Pervasive, role-based, contextual, and actionable analytics will also be critical across digital supply chains. Analytics focused and aligned to enable all integrated business planning requirements across the enterprise is the Holy Grail. To cater to various users and departments, advanced analytics must be numerical and visual, and available in volumetric and financial units. Digital supply chains will use descriptive, diagnostic, predictive, prescriptive, and cognitive analytics.

Descriptive analytics examines data to tell us what happened. Descriptive technologies enable humans to view data in visual formats such as reports, hierarchies, dashboards, and scorecards. Over the last decade, the advances in descriptive analytics visualization capabilities have dramatically improved supply chain decision-making.

Diagnostic analytics uses what-if scenarios, root cause, segmentation, and other tools to explain why something happened.

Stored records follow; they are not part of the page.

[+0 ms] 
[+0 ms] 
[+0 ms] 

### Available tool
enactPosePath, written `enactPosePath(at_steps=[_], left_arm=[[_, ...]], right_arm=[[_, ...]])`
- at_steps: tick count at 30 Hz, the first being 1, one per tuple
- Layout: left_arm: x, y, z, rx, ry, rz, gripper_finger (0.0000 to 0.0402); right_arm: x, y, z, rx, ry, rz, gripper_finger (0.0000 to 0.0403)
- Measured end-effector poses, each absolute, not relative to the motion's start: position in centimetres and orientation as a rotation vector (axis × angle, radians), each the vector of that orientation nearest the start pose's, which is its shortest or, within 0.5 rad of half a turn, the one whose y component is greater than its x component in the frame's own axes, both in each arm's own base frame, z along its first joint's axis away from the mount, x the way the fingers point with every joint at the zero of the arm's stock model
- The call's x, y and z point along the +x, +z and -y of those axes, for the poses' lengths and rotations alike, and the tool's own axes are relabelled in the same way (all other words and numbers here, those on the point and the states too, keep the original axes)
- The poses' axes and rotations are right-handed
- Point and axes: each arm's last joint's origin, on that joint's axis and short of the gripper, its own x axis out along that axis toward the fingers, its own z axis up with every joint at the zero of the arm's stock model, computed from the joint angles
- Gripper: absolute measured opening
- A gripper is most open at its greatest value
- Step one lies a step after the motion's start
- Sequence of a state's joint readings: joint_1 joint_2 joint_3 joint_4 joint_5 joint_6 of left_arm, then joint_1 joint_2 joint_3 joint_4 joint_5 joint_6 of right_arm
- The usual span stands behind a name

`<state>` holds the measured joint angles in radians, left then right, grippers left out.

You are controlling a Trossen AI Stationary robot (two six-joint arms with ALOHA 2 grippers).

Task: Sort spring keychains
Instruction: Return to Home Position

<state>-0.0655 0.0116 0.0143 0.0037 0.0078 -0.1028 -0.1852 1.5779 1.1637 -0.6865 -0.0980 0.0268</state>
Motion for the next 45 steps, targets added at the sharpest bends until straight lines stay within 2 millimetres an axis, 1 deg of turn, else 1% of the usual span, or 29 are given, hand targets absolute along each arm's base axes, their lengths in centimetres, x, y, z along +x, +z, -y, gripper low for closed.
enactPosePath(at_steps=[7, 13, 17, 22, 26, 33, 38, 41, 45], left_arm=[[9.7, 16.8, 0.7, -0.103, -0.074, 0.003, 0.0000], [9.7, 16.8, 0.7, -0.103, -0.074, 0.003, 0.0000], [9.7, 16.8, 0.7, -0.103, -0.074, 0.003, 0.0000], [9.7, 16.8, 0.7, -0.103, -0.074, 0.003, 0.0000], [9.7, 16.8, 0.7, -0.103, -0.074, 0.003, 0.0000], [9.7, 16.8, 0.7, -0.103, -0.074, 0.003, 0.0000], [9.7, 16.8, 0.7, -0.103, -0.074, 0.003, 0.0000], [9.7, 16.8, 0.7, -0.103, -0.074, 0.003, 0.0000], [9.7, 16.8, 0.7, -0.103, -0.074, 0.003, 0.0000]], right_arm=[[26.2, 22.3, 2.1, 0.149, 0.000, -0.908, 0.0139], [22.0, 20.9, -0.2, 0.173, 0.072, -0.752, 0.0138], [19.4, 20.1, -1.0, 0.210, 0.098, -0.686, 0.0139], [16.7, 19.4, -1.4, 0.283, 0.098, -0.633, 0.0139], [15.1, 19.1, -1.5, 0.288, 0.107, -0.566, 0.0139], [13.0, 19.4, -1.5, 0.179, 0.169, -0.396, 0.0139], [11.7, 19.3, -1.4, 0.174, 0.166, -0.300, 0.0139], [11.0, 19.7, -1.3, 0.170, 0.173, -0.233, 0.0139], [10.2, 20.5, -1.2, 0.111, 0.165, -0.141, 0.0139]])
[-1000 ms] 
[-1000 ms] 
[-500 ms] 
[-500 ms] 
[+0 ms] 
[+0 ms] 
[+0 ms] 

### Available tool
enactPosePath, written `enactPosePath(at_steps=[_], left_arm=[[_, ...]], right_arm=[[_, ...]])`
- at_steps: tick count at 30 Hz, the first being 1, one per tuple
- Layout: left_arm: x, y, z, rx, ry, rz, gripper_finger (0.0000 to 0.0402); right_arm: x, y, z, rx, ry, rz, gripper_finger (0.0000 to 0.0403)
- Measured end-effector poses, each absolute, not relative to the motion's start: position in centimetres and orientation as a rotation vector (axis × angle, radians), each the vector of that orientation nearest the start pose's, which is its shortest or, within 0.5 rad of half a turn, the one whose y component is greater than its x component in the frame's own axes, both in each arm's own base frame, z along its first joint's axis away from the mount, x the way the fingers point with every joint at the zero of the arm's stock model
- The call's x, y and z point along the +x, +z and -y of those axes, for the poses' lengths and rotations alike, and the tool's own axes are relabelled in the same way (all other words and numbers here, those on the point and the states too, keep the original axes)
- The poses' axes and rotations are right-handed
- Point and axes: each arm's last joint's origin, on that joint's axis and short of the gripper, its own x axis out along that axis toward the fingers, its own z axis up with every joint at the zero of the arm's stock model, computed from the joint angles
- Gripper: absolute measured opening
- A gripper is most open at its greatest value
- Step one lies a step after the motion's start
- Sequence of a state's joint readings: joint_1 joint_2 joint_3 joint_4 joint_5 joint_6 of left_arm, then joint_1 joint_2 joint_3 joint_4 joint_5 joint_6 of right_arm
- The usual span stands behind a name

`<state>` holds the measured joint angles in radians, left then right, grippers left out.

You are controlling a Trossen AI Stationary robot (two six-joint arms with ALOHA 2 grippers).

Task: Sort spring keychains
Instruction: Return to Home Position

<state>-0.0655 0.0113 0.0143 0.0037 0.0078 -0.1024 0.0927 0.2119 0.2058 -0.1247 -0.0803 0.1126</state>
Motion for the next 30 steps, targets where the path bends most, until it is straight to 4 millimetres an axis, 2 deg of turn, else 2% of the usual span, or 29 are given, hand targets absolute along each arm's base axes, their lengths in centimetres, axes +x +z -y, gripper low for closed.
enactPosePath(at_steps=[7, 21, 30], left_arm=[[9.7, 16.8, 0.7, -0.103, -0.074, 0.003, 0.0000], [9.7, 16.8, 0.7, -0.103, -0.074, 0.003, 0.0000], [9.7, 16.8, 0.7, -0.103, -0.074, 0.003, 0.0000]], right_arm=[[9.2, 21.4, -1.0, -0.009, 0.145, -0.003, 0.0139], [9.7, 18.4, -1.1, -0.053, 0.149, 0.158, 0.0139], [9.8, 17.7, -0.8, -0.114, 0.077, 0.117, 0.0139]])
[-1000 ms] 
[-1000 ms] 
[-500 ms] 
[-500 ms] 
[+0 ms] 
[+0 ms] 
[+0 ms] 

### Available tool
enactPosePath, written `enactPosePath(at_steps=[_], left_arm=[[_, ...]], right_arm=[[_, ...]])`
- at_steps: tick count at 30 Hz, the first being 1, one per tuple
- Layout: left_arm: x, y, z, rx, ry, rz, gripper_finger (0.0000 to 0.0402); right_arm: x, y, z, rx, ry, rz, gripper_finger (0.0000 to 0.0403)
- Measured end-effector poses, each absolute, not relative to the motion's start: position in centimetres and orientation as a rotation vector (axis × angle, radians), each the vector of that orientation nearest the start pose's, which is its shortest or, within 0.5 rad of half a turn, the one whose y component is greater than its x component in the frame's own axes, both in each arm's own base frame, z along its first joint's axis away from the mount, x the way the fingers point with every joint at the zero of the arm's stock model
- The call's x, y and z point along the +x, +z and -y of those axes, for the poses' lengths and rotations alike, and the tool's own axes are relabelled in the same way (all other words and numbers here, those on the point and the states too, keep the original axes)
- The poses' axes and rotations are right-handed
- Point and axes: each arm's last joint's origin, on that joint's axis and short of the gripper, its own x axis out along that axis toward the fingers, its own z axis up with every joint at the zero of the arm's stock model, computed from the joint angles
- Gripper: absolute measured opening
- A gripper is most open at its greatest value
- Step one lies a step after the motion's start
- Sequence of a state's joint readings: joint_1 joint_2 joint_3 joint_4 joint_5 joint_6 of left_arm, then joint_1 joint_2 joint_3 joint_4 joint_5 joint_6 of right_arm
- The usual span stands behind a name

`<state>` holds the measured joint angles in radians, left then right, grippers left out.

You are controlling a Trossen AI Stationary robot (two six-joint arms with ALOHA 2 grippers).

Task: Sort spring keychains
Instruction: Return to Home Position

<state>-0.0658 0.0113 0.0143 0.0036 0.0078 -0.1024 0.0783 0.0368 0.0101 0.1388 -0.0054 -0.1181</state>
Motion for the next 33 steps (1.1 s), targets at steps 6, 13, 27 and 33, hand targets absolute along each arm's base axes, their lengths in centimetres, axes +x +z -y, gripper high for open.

Predictive analytics can, as its name suggests, predict what will happen. It uses historical data inputs from what-if scenarios, sensitivity curves, and similar tools used in advanced planning and scheduling (APS) software to score data with predictive models and provide recommendations for optimization and a list of exceptions for review.

Prescriptive analytics uses stochastic optimization methods and trade-offs to provide inputs based on sensor data streams and recommend actions based on a given situation. This form of analysis uses inputs like the weather, traffic congestion, and flow sensing.

Lastly, cognitive analytics involves the use of machine learning and artificial intelligence (AI) to gain new insights into the supply chain and develop automated responses or recommendations based on these insights.

Sensor technologies such as internet of things (IoT) devices and IoT software platforms drive advanced analytics’ evolution.